Problem to work on
Each line below with the string "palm" should be copied.

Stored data
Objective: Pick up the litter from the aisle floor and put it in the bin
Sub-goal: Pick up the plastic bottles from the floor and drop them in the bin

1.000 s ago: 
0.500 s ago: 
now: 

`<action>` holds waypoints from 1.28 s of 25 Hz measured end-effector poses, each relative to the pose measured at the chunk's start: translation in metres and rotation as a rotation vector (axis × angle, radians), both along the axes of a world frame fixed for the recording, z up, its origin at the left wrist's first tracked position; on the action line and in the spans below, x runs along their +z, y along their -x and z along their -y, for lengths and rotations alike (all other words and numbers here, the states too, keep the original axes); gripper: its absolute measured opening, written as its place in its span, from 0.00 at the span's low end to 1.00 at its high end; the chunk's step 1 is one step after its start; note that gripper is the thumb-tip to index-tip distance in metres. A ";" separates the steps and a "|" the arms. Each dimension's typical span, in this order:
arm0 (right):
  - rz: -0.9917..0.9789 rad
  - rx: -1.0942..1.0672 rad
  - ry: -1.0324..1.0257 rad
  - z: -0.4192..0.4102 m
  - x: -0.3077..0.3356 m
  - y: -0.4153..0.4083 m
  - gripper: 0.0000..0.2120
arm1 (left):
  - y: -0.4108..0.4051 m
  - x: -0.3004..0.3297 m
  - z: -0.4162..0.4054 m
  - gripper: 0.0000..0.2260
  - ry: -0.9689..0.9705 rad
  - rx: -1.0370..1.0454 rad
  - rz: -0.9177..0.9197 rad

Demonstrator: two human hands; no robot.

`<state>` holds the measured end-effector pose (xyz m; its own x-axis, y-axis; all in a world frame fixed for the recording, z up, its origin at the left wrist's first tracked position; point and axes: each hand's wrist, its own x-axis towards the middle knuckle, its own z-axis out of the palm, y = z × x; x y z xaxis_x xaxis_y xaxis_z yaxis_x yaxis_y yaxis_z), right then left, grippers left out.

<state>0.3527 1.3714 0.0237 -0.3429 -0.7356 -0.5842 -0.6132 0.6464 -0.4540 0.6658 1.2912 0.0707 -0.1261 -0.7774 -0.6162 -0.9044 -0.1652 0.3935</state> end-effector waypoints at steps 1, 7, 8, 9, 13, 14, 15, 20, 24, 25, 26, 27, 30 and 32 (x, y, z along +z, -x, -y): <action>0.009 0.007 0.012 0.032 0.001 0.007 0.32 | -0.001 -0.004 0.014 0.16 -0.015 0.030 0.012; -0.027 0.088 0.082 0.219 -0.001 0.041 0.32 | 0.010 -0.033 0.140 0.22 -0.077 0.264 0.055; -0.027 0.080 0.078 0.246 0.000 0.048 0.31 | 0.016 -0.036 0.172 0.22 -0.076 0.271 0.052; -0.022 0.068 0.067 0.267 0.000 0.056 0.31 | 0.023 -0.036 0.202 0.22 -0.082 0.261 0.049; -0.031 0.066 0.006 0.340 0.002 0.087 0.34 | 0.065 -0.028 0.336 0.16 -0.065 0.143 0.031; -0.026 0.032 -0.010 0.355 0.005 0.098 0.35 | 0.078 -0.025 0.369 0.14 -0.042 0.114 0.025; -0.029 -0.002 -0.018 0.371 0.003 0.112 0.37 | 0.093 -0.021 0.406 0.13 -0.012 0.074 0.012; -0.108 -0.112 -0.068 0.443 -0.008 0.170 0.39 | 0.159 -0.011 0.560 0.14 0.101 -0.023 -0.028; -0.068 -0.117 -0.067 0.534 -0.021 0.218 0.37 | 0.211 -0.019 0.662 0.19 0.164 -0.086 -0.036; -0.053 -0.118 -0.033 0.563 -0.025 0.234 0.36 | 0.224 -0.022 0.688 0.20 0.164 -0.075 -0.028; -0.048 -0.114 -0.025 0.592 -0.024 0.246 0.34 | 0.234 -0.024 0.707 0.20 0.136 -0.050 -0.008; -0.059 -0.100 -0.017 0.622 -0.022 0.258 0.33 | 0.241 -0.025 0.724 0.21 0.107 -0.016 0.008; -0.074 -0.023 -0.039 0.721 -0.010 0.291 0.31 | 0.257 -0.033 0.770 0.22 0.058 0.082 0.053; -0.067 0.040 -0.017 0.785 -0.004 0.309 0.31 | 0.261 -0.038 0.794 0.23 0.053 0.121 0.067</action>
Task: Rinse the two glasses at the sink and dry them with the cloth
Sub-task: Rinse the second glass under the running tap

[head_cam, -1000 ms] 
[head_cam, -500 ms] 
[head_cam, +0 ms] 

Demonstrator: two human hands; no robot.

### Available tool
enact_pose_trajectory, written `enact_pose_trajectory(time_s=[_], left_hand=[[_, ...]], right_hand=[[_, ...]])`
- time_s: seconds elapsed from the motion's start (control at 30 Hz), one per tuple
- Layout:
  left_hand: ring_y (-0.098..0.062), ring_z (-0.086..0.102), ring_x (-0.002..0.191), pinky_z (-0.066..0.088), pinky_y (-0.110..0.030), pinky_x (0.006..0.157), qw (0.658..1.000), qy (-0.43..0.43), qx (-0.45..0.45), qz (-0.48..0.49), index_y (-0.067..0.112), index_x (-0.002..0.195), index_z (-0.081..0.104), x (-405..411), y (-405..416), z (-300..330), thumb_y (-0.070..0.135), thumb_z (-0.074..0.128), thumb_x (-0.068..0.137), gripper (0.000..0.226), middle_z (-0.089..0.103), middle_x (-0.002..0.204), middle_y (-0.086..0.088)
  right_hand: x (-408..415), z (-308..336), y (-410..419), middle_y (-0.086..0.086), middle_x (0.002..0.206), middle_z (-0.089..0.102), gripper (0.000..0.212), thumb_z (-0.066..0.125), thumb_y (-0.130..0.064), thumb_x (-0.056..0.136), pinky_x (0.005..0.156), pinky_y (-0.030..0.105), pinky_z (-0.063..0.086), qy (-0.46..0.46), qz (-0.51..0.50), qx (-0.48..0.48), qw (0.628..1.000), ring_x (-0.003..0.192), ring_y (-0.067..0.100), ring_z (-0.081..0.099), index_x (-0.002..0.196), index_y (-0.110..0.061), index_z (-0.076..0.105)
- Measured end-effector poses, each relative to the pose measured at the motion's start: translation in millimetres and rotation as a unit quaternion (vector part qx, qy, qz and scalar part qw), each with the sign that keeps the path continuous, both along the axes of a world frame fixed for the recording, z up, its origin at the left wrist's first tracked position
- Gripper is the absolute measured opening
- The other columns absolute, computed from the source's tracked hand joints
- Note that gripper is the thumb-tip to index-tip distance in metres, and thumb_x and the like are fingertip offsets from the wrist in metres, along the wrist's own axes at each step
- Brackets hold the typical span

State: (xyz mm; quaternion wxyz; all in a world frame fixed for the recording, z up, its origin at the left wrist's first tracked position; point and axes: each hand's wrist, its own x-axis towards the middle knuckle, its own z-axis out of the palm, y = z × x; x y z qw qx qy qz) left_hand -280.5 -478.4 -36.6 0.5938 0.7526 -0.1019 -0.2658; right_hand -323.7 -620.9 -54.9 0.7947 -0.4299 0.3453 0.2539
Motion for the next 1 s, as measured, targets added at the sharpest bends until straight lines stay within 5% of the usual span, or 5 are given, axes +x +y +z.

Worked solution
`<state>` holds the measured end-effector pose (xyz m; its own x-axis, y-axis; all in a world frame fixed for the recording, z up, its origin at the left wrist's first tracked position; point and axes: each hand's wrist, its own x-axis towards the middle knuckle, its own z-axis out of the palm, y = z × x; x y z xaxis_x xaxis_y xaxis_z yaxis_x yaxis_y yaxis_z), right then left, grippers left out.
State: (xyz mm; quaternion wxyz; all in a world frame fixed for the recording, z up, its origin at the left wrist's first tracked position; point and axes: each hand's wrist, its own x-axis towards the middle knuckle, its own z-axis out of the palm, y = z × x; x y z qw qx qy qz) left_hand -280.5 -478.4 -36.6 0.5938 0.7526 -0.1019 -0.2658; right_hand -323.7 -620.9 -54.9 0.7947 -0.4299 0.3453 0.2539

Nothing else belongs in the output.